T1 mapping and T2 mapping at 3T for quantifying the area-at-risk in reperfused STEMI patients

Affiliations

T1 mapping and T2 mapping at 3T for quantifying the area-at-risk in reperfused STEMI patients

Heerajnarain Bulluck et al. J Cardiovasc Magn Reson. .

Abstract

Background: Whether T1-mapping cardiovascular magnetic resonance (CMR) can accurately quantify the area-at-risk (AAR) as delineated by T2 mapping and assess myocardial salvage at 3T in reperfused ST-segment elevation myocardial infarction (STEMI) patients is not known and was investigated in this study.

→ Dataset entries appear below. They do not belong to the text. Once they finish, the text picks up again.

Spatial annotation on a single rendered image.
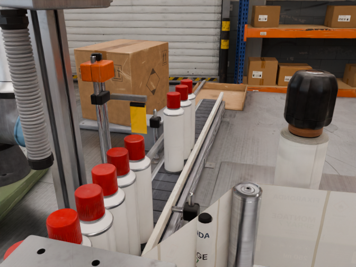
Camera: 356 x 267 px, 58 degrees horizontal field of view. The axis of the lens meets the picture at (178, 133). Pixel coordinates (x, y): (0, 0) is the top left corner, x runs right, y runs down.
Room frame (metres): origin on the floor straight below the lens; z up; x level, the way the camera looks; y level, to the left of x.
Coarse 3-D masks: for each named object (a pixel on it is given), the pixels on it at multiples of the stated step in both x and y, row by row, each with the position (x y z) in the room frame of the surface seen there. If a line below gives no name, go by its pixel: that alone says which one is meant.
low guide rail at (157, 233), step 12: (216, 108) 1.12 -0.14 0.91; (204, 132) 0.89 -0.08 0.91; (192, 156) 0.73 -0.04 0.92; (180, 180) 0.62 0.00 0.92; (180, 192) 0.60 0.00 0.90; (168, 204) 0.53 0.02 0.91; (168, 216) 0.51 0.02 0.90; (156, 228) 0.46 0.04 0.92; (156, 240) 0.43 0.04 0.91; (144, 252) 0.40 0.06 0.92
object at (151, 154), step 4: (204, 80) 1.34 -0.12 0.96; (200, 84) 1.27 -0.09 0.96; (204, 84) 1.32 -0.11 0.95; (200, 88) 1.22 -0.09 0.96; (196, 92) 1.16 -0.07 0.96; (196, 96) 1.14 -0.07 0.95; (160, 140) 0.73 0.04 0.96; (156, 144) 0.71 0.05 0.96; (160, 144) 0.72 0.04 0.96; (152, 148) 0.69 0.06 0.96; (156, 148) 0.69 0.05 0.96; (148, 152) 0.67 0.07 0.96; (152, 152) 0.67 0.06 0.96; (156, 152) 0.69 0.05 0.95; (148, 156) 0.64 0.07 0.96; (152, 156) 0.66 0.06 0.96
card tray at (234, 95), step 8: (192, 88) 1.54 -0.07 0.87; (208, 88) 1.66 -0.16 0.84; (216, 88) 1.65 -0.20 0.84; (224, 88) 1.64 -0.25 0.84; (232, 88) 1.63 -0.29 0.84; (240, 88) 1.62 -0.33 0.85; (200, 96) 1.52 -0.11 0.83; (208, 96) 1.52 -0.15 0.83; (216, 96) 1.52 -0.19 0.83; (224, 96) 1.52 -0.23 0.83; (232, 96) 1.52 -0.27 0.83; (240, 96) 1.52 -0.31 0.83; (232, 104) 1.40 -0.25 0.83; (240, 104) 1.40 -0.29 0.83
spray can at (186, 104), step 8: (176, 88) 0.79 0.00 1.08; (184, 88) 0.78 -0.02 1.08; (184, 96) 0.78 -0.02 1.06; (184, 104) 0.77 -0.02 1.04; (184, 112) 0.77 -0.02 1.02; (184, 120) 0.77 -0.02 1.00; (184, 128) 0.77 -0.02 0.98; (184, 136) 0.77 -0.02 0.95; (184, 144) 0.77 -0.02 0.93; (184, 152) 0.77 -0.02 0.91; (184, 160) 0.77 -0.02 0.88
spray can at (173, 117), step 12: (168, 96) 0.72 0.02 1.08; (180, 96) 0.73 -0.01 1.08; (168, 108) 0.72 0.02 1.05; (180, 108) 0.73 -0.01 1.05; (168, 120) 0.71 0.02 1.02; (180, 120) 0.71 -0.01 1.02; (168, 132) 0.71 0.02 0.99; (180, 132) 0.71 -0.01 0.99; (168, 144) 0.71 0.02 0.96; (180, 144) 0.71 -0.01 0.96; (168, 156) 0.71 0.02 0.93; (180, 156) 0.71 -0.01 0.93; (168, 168) 0.71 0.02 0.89; (180, 168) 0.71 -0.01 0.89
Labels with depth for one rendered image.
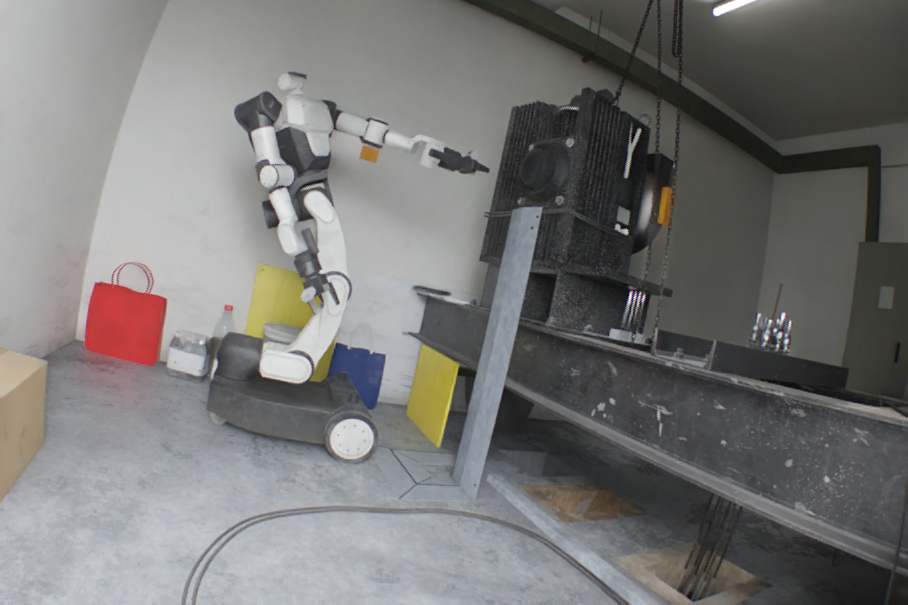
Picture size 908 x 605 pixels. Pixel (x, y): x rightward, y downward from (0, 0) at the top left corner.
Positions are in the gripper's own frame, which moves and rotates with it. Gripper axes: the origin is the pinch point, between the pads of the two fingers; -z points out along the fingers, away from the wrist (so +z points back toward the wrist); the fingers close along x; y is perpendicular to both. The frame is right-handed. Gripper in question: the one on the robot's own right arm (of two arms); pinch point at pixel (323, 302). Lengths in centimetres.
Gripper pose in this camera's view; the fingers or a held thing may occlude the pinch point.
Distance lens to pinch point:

Methods: 18 STEMI patients underwent CMR at 3T (Siemens Bio-graph mMR) at a median of 5 (4-6) days post primary percutaneous coronary intervention using native T1 (MOLLI) and T2 mapping (WIP #699; Siemens Healthcare, UK). Matching short-axis T1 and T2 maps covering the entire left ventricle (LV) were assessed by two independent observers using manual, Otsu and 2 standard deviation thresholds. Inter- and intra-observer variability, correlation and agreement between the T1 and T2 mapping techniques on a per-slice and per patient basis were assessed.

Results: A total of 125 matching T1 and T2 mapping short-axis slices were available for analysis from 18 patients. The acquisition times were identical for the T1 maps and T2 maps. 18 slices were excluded due to suboptimal image quality. Both mapping sequences were equally prone to susceptibility artifacts in the lateral wall and were equally likely to be affected by microvascular obstruction requiring manual correction. The Otsu thresholding technique performed best in terms of inter- and intra-observer variability for both T1 and T2 mapping CMR. The mean myocardial infarct size was 18.8 ± 9.4 % of the LV. There was no difference in either the mean AAR (32.3 ± 11.5 % of the LV versus 31.6 ± 11.2 % of the LV, P = 0.25) or myocardial salvage index (0.40 ± 0.26 versus 0.39 ± 0.27, P = 0.20) between the T1 and T2 mapping techniques. On a per-slice analysis, there was an excellent correlation between T1 mapping and T2 mapping in the quantification of the AAR with an R(2) of 0.95 (P < 0.001), with no bias (mean ± 2SD: bias 0.0 ± 9.6 %). On a per-patient analysis, the correlation and agreement remained excellent with no bias (R(2) 0.95, P < 0.0001, bias 0.7 ± 5.1 %).

Conclusions: T1 mapping CMR at 3T performed as well as T2 mapping in quantifying the AAR and assessing myocardial salvage in reperfused STEMI patients, thereby providing an alternative CMR measure of the the AAR.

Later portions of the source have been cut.